Gather your support team

Whether your support team only consists of your partner, you have friends or family assisting, or you're hiring a doula, it is crucial to have a supportive environment during labor and birth. Whoever you choose to support you must be someone who lets go of their own agenda and advocates only for you, especially in the moments when you need to go within.
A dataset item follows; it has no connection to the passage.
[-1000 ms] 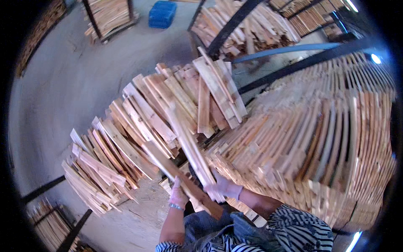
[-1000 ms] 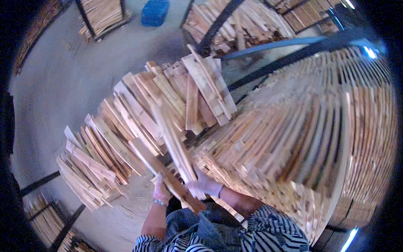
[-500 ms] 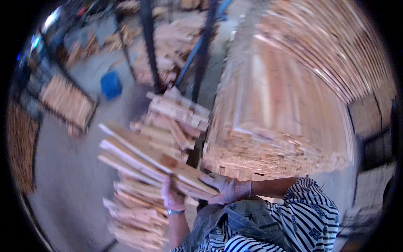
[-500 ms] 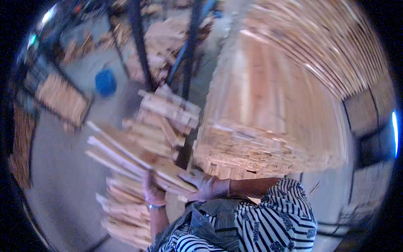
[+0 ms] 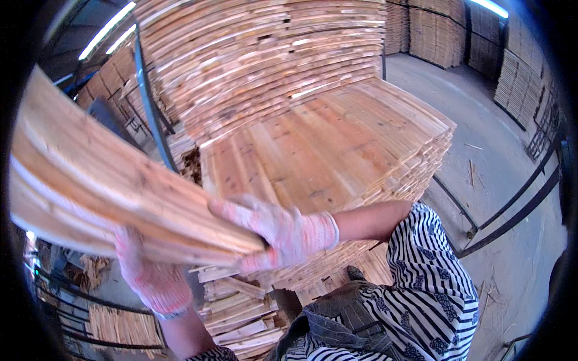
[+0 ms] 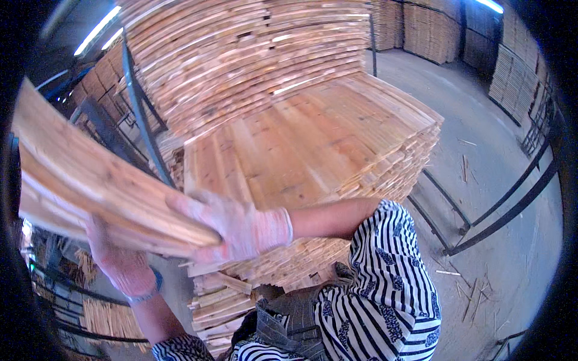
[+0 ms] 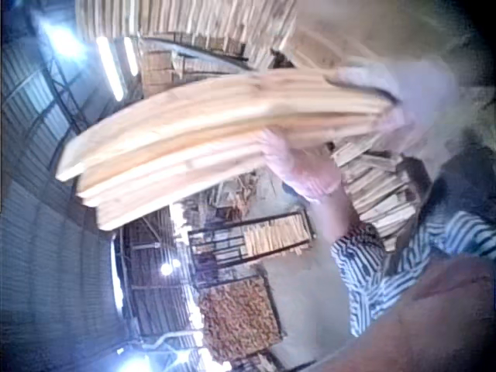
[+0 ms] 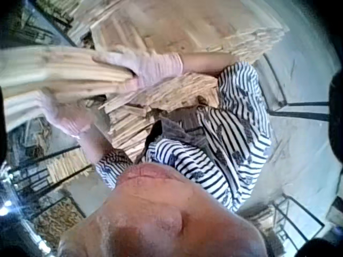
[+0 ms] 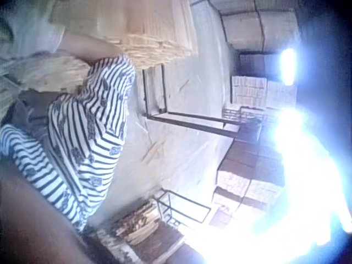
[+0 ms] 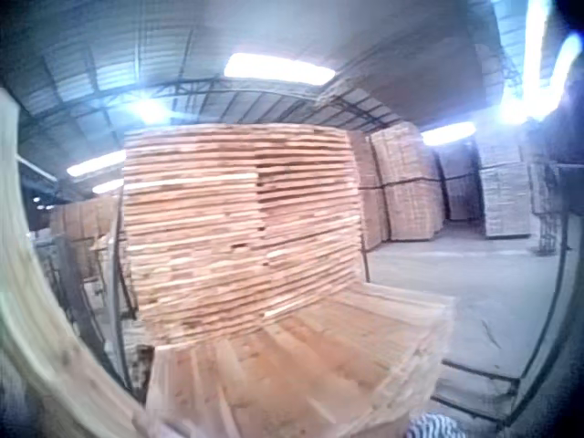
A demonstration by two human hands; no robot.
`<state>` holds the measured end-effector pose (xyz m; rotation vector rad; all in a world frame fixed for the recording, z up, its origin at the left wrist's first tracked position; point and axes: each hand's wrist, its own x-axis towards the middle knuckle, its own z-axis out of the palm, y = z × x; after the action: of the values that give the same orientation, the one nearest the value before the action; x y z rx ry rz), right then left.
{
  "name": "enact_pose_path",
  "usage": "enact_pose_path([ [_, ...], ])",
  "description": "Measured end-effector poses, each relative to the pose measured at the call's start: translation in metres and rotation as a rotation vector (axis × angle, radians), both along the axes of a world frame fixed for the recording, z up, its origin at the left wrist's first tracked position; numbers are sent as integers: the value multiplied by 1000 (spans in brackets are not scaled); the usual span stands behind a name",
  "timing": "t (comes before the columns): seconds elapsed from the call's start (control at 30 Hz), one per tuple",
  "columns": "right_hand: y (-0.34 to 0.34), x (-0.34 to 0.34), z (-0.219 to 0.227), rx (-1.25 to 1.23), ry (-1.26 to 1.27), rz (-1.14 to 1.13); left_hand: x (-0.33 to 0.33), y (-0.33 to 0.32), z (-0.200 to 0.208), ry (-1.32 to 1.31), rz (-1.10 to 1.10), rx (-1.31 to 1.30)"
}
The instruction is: The person repeatedly picks up wooden planks from a large pile and stacks them onto a growing stack. They handle the planks by hand, arranging them in layers and occasionally adjusting the alignment of the stack.
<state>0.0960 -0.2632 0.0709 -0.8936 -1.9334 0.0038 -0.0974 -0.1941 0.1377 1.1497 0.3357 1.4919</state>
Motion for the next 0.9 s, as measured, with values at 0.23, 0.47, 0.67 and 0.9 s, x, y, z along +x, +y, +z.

In your most intense moments of birthing your baby, your support person must be able to hold space for you, help you feel confident, and bring you deeper into yourself.
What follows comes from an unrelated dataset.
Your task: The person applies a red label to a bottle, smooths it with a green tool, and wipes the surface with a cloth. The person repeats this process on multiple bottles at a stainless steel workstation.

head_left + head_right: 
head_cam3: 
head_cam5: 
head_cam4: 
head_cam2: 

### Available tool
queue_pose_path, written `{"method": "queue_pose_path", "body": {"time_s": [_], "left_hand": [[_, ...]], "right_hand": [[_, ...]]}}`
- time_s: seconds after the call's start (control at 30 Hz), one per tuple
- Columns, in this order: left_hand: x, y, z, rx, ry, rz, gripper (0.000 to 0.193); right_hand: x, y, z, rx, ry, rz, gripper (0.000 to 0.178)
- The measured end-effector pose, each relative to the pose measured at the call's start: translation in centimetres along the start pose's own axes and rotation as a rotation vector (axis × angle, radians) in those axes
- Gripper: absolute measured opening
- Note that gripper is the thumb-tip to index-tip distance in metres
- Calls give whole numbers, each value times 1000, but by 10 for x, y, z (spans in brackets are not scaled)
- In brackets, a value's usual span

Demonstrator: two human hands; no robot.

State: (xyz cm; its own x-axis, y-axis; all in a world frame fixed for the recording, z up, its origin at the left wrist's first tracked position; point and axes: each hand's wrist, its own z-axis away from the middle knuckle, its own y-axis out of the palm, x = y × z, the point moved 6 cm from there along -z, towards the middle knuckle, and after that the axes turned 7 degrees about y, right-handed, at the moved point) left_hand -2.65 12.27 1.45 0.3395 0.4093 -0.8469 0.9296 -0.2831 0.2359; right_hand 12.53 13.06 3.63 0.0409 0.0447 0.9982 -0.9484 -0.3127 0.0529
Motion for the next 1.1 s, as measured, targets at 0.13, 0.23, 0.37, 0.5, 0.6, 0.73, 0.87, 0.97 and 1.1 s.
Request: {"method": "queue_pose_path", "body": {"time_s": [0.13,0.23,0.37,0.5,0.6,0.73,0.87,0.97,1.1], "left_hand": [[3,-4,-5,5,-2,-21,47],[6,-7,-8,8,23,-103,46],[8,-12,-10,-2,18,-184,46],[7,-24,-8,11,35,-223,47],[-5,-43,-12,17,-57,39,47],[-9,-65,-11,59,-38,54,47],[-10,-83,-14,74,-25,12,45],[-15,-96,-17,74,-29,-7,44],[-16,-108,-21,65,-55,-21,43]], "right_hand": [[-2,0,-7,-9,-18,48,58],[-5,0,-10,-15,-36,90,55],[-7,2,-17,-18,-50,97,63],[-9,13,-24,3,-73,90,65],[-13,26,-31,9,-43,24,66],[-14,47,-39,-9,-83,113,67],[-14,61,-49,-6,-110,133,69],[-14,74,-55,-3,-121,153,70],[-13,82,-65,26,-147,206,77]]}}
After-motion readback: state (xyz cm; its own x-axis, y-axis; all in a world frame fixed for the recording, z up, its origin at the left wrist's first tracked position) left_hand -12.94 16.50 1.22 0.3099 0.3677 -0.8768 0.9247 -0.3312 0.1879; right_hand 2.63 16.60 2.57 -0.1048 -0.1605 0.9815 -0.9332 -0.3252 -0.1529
Listen to the Birthful Podcast Episode 17 - Birth Doulas


Prepare your body

  • eating healthy - optimizes body functions

  • drinking lots of water - keeps you hydrated and provides more fluid for baby

  • being active - increases blood flow and makes space for baby to engage

  • chiropractic care - optimize ligaments, muscles, and pelvis for birth

  • sitting on exercise ball - creates strength helps position your pelvis

  • squatting - more effective for pelvic floor strength than kegels


Prepare your mind

  • read books & positive birth stories 

  • practice hypnosis and affirmations (learn HypnoBirthing)

  • create visual images you can hang around the room

  • create a music playlist

  • meditate

  • practice the 3 r’s - relaxation, rhythm, ritual


Know your options and create a birth plan

  • eating during labor - not only safe but important for energy (

  • free to move during labor - keeps you in a rhythm and helps baby descend

  • labor in water - incredibly relaxing and allows you to open (Learn More)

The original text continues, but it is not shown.